Shipyard fires are no joke. In 2012, a U.S. worker hatched a plan to go home early by lighting a small fire aboard the attack submarine USS Miami as it sat pierside in Maine. Instead, the blaze ravaged the sub, doing damage estimated up to $750 million. The 12-year-old vessel was decommissioned just a quarter of the way into its expected service. We Are the Mighty tells the tale, here.

Chinese paramilitary forces just practiced counterterrorism training “in the Pamir mountains in the restive Xinjiang region in western China,” Reuters reports off Chinese state-run media, CCTV. “The training was conducted at heights of 4,000 meters (13,123 feet) and lasted seven days and nights, with troops climbing mountains, crossing icy rivers and using drones to target ‘thugs’ with stolen guns.” A bit more, here.

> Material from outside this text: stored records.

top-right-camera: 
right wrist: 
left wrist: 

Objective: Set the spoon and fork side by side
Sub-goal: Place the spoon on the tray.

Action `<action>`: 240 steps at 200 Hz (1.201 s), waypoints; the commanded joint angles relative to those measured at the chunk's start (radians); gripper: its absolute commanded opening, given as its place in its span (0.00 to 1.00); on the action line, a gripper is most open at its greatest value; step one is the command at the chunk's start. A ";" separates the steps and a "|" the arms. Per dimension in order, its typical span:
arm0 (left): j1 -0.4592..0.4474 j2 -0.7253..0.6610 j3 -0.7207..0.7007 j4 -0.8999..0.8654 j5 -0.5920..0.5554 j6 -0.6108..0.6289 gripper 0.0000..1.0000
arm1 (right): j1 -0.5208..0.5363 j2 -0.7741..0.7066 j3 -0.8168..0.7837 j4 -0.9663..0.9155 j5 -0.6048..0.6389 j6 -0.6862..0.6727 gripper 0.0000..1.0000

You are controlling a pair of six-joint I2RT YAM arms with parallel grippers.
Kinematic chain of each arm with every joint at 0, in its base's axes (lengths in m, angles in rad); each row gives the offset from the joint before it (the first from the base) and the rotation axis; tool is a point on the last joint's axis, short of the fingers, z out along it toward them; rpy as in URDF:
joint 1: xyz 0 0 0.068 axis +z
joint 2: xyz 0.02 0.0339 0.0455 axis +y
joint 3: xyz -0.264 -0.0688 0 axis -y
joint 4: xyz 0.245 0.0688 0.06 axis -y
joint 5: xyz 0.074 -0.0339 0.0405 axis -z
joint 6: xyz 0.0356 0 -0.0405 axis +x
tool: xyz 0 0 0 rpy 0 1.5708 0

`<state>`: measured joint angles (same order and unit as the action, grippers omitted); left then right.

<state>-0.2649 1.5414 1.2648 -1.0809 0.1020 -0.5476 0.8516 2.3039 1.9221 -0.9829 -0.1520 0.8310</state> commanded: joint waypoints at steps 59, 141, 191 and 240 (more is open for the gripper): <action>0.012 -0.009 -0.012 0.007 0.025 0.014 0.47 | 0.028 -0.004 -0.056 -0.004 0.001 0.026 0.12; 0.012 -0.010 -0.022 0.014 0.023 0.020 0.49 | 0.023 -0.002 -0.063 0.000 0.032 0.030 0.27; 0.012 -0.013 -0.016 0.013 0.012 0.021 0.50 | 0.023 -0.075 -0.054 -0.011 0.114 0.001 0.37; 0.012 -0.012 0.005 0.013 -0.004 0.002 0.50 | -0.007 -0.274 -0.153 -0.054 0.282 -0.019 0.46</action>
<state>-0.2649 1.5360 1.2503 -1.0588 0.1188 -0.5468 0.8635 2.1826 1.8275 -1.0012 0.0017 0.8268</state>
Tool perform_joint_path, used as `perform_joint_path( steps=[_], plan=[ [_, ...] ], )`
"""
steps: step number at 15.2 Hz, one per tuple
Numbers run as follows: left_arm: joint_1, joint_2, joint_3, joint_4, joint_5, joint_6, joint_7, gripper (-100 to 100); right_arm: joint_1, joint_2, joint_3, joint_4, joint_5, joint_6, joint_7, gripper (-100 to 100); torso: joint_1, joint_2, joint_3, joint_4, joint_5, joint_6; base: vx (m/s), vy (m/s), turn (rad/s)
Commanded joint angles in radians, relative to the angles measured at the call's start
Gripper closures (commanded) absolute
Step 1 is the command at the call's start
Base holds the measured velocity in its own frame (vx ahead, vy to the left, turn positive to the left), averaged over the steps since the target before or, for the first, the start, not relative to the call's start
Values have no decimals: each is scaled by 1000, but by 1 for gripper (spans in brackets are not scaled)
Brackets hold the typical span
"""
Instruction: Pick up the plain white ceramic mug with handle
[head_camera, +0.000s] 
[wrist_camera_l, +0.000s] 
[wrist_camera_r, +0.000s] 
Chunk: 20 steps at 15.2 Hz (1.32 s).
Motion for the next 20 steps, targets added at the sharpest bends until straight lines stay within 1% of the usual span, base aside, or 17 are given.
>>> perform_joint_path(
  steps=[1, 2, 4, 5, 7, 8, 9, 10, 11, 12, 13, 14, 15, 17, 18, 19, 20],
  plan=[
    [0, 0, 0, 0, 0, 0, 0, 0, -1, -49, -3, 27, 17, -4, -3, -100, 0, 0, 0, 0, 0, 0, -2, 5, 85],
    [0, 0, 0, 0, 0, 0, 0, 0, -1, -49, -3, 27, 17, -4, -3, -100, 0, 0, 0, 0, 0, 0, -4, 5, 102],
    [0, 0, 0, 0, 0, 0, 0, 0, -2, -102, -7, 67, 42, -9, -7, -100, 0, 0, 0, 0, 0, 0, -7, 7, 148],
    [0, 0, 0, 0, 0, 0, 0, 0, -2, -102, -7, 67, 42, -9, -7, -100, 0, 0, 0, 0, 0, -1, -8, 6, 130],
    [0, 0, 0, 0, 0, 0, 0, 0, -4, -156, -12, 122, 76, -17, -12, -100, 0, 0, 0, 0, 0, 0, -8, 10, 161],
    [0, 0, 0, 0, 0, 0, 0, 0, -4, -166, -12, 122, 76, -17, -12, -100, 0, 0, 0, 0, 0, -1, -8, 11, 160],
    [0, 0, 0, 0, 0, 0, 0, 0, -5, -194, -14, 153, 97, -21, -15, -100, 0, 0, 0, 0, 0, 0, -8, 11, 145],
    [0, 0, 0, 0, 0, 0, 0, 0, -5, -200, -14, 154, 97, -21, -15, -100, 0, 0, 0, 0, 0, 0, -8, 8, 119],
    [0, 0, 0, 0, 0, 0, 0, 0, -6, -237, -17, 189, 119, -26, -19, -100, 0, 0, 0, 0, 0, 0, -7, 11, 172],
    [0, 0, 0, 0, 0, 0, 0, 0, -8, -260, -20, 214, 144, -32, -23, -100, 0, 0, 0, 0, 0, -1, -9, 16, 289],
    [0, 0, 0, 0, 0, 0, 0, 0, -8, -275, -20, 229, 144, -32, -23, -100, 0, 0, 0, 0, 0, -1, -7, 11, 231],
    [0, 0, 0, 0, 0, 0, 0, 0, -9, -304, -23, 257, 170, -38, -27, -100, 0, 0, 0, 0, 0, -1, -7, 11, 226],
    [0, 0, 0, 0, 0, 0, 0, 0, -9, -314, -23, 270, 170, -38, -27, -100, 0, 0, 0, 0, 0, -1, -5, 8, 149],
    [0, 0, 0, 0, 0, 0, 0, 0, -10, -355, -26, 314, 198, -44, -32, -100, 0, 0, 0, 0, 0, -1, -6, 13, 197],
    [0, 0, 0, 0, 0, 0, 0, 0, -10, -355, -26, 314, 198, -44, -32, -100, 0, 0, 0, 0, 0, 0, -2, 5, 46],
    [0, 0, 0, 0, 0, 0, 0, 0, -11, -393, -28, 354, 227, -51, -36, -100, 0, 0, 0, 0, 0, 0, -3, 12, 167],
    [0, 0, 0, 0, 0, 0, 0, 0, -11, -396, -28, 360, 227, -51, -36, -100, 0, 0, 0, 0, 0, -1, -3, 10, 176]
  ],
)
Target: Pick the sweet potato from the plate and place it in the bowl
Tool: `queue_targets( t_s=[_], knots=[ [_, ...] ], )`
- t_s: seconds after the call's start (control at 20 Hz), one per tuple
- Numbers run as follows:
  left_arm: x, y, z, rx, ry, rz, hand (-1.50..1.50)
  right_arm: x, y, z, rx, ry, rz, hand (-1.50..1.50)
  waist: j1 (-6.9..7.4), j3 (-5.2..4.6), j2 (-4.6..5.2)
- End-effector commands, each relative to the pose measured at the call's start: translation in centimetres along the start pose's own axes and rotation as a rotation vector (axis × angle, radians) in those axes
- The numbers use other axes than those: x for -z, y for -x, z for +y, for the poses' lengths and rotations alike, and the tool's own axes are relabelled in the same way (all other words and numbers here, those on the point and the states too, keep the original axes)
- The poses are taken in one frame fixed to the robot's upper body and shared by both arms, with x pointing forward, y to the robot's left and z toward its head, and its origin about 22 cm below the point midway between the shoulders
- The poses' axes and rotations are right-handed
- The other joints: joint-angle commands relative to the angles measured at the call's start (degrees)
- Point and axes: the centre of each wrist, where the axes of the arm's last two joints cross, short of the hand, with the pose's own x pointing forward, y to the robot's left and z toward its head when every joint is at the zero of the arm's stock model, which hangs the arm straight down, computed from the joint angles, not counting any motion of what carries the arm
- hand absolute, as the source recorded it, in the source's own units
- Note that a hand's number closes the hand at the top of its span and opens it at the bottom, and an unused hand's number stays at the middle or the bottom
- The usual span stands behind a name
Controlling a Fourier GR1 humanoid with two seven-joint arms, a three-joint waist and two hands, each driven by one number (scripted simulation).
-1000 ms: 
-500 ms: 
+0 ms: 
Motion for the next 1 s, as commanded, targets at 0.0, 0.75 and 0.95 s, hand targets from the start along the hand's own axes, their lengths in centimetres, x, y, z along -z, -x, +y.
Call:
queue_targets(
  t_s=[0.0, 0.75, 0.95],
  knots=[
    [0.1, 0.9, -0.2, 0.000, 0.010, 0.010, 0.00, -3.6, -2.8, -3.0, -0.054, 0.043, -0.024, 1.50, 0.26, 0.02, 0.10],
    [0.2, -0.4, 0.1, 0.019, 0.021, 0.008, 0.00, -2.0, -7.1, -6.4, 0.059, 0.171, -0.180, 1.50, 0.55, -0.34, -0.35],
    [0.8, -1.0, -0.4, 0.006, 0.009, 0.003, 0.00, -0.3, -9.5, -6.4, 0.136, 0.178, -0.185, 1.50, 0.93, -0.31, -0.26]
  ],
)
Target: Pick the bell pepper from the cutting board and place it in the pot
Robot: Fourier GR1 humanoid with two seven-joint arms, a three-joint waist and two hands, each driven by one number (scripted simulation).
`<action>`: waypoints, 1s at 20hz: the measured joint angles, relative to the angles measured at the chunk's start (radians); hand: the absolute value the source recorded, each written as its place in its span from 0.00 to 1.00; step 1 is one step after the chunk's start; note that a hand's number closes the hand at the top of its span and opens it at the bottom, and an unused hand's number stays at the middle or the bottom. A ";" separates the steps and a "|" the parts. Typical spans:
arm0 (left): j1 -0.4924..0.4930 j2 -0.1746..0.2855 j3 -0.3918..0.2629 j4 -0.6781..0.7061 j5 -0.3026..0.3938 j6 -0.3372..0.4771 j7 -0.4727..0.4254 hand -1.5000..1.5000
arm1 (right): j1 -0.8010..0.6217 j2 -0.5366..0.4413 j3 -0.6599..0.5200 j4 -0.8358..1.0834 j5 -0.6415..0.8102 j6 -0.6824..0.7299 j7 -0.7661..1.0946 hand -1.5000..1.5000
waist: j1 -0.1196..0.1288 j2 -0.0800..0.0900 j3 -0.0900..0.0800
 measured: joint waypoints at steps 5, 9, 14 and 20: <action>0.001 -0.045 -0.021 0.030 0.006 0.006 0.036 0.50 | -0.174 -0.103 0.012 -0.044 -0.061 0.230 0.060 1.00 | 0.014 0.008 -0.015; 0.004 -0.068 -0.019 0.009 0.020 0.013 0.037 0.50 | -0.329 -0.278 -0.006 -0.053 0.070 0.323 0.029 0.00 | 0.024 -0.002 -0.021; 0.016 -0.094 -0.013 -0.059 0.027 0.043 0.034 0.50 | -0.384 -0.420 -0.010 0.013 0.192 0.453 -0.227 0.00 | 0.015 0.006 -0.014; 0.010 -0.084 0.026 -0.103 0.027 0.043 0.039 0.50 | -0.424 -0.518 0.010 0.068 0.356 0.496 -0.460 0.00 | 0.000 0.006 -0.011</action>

And finally today: New Zealand's military is headed toward a catastrophe with its dangerous “dawn mission on Friday to retrieve eight bodies from the still-active White Island volcano,” AFP reports from Whakatane. “With the help of drone flights and helicopter pilots who were near the volcano immediately after the eruption, authorities have located six of the eight bodies on the island.” The military’s mission involves recovering those six bodies, as well as gathering more information on the possible whereabouts of the other two. 
Traveling with them: a geologist, “to determine whether another eruption is imminent and whether the mission needs to be aborted.”